Lee Congerton was at Carrow Road on Sunday.
Sunderland’s sporting director was pressing the flesh in East Anglia, taking the opportunity to re-introduce himself to some familiar faces in English football. It may have escaped his predecessor Roberto De Fanti – who arrived in one of Sunderland’s most important executive roles with no proper profile among English football’s kingmakers – but he will only be as good as his contacts, so it was a worthy assignment.
It was a nervy one, too. What should have been a routine win for Liverpool turned into a nail-biter as Norwich rowed the champions-elect back at Carrow Road.
This Sunday, he can double the nerves, brace for a tidal wave of adrenaline and prepare to be acquainted with Sunderland’s tendency for doing things the hard way.
Congerton is new to Sunderland but afternoons like Sunday are not. The Black Cats have been involved in more six-pointers than a speeding motorist, but they never get any easier to stomach. Sunday’s clash with Cardiff might just be the biggest of the lot given what is at stake for Sunderland.
Relegation carries huge financial penalties for any Premier League club that slips into the Championship, with Sunderland having to absorb a £40m drop in TV revenue alone if they are demoted.
Add to that the matchday and commercial revenue cost of dropping out of the Premier League and you have the potential to eat away at a balance sheet that was already troubling for Wearsiders.
Sunderland’s woes might be even bigger. One North East football sage, asked by The Journal to cast an eye over the squad, reckons that the Cats are not particularly well-equipped to bounce back.
“There are so many players out of contract in the summer and, while a lot of Sunderland supporters are desperate to see them go, they should take a look at where they all end up at the start of next season,” he said.
“I would be willing to bet that most of them – if not all of them – get themselves another Premier League club. Some might even be playing Europa League or similar next season, which suggests that individually they’re not that bad.

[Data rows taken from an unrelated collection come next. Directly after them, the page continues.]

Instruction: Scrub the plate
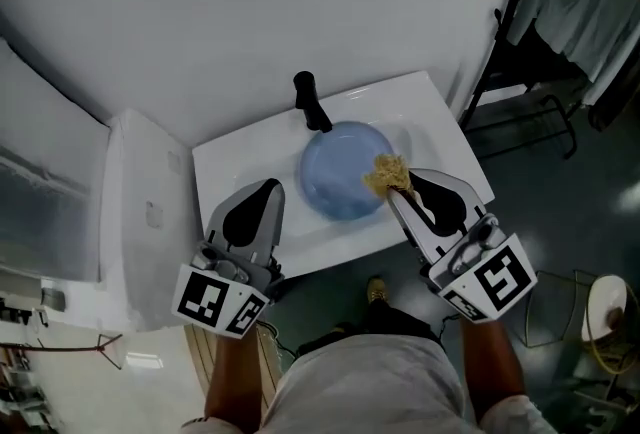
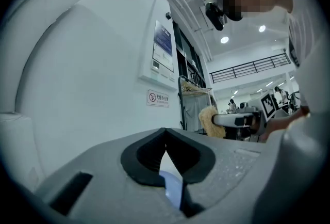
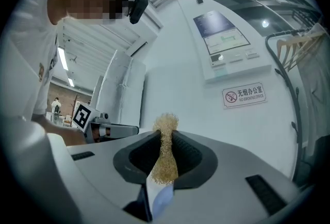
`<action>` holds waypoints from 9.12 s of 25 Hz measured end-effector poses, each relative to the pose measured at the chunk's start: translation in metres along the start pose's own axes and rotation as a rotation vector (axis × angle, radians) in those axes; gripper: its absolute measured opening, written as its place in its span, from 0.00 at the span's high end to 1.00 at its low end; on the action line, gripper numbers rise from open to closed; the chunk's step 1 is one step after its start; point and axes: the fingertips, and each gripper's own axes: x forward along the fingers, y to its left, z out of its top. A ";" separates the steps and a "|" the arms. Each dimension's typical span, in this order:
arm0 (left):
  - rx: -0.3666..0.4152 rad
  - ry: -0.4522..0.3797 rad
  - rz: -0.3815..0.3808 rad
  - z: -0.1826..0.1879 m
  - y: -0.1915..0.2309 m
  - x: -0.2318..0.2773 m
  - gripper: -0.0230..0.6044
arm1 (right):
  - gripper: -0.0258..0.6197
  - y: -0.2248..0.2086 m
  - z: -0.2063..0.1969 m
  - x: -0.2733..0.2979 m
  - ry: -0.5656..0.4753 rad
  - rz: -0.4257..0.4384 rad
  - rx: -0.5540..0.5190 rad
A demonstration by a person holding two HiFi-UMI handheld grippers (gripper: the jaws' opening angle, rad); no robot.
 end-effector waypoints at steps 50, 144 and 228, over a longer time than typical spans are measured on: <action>-0.187 0.757 0.052 -0.295 0.092 0.080 0.68 | 0.86 -0.021 -0.247 0.161 0.576 0.252 -0.257; -0.256 0.917 0.111 -0.348 0.086 0.080 0.85 | 0.86 -0.047 -0.330 0.118 0.903 0.238 -0.394; -0.214 0.922 0.091 -0.347 0.087 0.076 0.85 | 0.86 -0.030 -0.376 0.050 1.241 0.700 -0.511</action>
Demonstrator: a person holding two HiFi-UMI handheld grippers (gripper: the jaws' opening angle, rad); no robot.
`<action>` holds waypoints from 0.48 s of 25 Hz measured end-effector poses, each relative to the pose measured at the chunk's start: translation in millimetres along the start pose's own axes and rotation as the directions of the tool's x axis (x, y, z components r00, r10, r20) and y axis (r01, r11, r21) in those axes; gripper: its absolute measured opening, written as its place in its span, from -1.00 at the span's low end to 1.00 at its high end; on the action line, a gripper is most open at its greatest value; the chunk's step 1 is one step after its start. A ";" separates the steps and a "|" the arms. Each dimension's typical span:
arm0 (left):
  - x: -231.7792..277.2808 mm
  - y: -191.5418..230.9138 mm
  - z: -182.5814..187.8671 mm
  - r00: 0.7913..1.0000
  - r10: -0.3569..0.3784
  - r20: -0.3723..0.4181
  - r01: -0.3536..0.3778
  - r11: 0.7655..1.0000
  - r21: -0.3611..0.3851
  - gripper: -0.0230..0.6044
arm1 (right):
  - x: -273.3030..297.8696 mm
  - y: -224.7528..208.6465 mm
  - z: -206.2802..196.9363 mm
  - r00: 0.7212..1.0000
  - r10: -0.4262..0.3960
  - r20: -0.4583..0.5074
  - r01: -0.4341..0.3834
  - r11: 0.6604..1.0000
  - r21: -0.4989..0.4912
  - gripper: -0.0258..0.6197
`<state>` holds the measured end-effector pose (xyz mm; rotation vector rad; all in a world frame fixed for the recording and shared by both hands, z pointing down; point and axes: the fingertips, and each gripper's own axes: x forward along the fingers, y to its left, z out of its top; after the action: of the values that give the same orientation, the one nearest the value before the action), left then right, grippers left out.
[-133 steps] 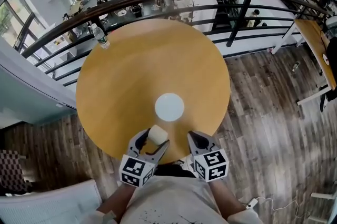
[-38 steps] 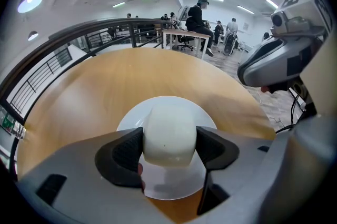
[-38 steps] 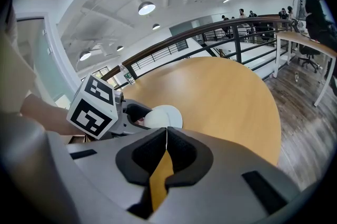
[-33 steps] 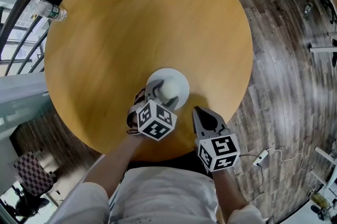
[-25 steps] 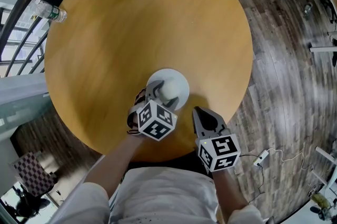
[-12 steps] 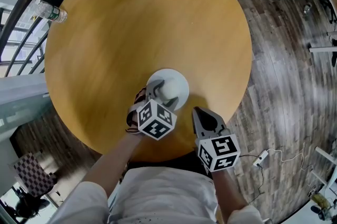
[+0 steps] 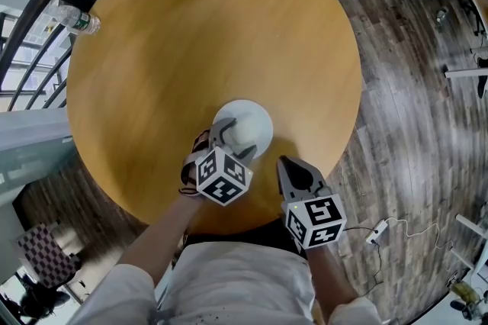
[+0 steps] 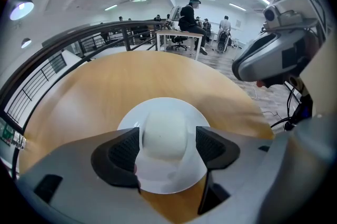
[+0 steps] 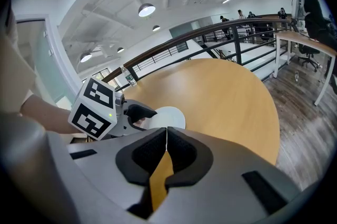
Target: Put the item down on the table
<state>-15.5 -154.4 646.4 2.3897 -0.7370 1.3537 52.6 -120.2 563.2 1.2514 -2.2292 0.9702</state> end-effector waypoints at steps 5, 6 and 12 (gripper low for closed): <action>-20.9 0.7 2.5 0.999 0.029 0.045 -0.027 0.999 -0.043 0.13 | -6.7 7.9 2.2 1.000 0.007 0.011 -0.007 1.000 -0.019 -0.84; -26.9 1.7 4.3 0.997 0.043 0.059 -0.041 0.998 -0.047 0.13 | -8.0 9.9 3.0 1.000 0.009 0.013 -0.009 1.000 -0.022 -0.84; -66.1 -10.0 16.7 0.987 0.033 0.155 -0.005 0.984 -0.178 0.06 | -22.8 24.6 9.1 0.999 0.023 0.035 -0.020 0.998 -0.062 -0.84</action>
<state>-26.2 -135.4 581.0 2.3710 -0.8847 1.0660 43.2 -105.0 533.4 1.2293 -2.2863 0.8871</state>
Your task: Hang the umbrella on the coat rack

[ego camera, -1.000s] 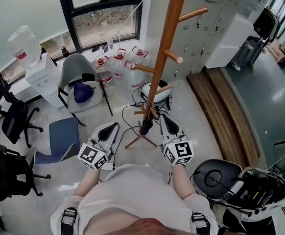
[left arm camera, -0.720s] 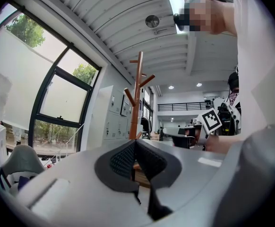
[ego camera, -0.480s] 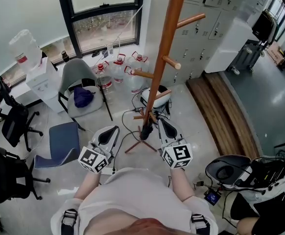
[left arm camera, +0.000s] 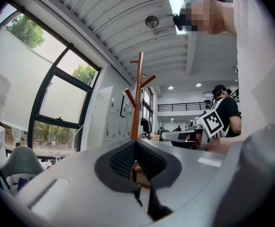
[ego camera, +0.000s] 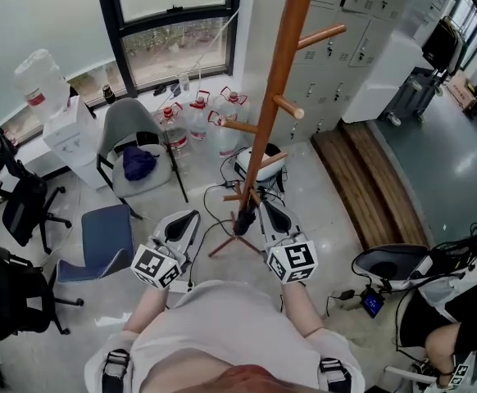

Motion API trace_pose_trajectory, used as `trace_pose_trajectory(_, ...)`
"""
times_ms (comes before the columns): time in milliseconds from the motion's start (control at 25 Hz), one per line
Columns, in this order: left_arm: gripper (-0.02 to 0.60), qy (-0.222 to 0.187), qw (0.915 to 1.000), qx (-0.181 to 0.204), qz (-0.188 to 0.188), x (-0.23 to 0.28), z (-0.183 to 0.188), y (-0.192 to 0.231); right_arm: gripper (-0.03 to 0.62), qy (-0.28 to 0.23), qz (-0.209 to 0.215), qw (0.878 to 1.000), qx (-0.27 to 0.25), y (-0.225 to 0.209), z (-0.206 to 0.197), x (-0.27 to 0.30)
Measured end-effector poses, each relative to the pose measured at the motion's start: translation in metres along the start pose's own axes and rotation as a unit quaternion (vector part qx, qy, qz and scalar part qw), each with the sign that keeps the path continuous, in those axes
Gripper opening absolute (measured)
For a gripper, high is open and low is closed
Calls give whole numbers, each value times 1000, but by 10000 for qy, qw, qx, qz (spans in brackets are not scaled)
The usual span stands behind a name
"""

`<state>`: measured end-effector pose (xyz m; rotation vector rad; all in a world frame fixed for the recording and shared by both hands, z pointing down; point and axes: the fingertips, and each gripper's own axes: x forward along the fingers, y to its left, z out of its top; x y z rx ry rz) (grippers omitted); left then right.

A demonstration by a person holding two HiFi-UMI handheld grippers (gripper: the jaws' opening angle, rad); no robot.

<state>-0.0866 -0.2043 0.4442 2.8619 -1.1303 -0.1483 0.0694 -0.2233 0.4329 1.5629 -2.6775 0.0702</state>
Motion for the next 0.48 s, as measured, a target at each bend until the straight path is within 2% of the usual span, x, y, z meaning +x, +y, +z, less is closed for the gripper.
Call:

“And what is left? Sunderland’s saleable assets are Adam Johnson, Steven Fletcher, Emanuele Giaccherini and Lee Cattermole, but how much would you raise for them? £20m? Then you start all over again in a division where there are someclubs that have been consistently challenging for four or five years.
“It’s a hard league. You only bounce straight back if you’ve got a common sense of purpose and at the moment, I’m not sure Sunderland do.”
He requested anonymity because he hopes to recommend players to Gus Poyet and Congerton in the summer. He has been told that the budget is still under consideration – and will remain so until their fate is sealed. There is a point here: the future is uncertain for Sunderland whatever happens, but a Premier League campaign next season looks infinitely more appealing than a Championship one does.
Stay in the top flight and Sunderland can retain at least a core of their current squad to add and adapt to. Lose their status and they topple into the Championship facing one of the biggest restructuring jobs in the club’s history while financially hamstrung. No wonder Poyet’s future does not appear so clear-cut.
The good news is that Sunderland have given themselves a chance. The club have swapped the ‘Dare to Dream’ tag for a new one: “Keep Believing”.
That is what they need to do this weekend, ignoring the scars of the last few seasons and channeling their support into a force for positivity.
“I want Sunday’s game to feel like the last day of the season because it’s the game that we need to win,” Poyet said on Wednesday in an appeal to Black Cats to pack the stadium.
“I want the ground to be full, sold out. We all know how important it is.”
It promises to be a tense, nervous afternoon and the hope is that the pressure doesn’t suffocate them.
Poyet had been showing worrying signs of anxiety in recent weeks, curiously appearing to admit defeat after Sunderland’s hefty beating at Tottenham (how they might regret the manner of that collapse if it comes down to goal difference, by the way).
But over the last two games the clarity of thought that helped him initially has returned. Two unchanged sides brought two of their best league results. They will go again on Sunday. Sunderland may benefit from the fact that they have been here before – not least last season, when plenty of the same players managed to extricate the Black Cats from the trouble that they were staring down when Paolo Di Canio was handed the job of keeping the club in the top flight.
Still, the pressure can be absolutely unbearable. Last year, Ricky Sbragia spelled it out in stark terms, admitting that it made his life “horrific” when he was the interim boss at the Stadium of Light during a frantic battle to keep their heads above water.
“We did-n’t win one or two crucial games and the pressure just increased,” he recalls.
“To be honest I never gave a stuff about myself or what it would have meant to my CV to keep the club up. It was never, ever about that for me, it was just that I knew everyone at the club and in every department and I knew that if we went down it would probably mean people losing their jobs.
“That was worse for me. That was the responsibility I felt because I knew the club inside out from two spells there and I knew what it meant to the club, the place and the people who worked there.”
Poyet knows that feeling. The emotion has weighed heavily on his shoulders in recent weeks but he is assured of a united stadium on Sunday and will meet the challenge head on. These are pivotal days.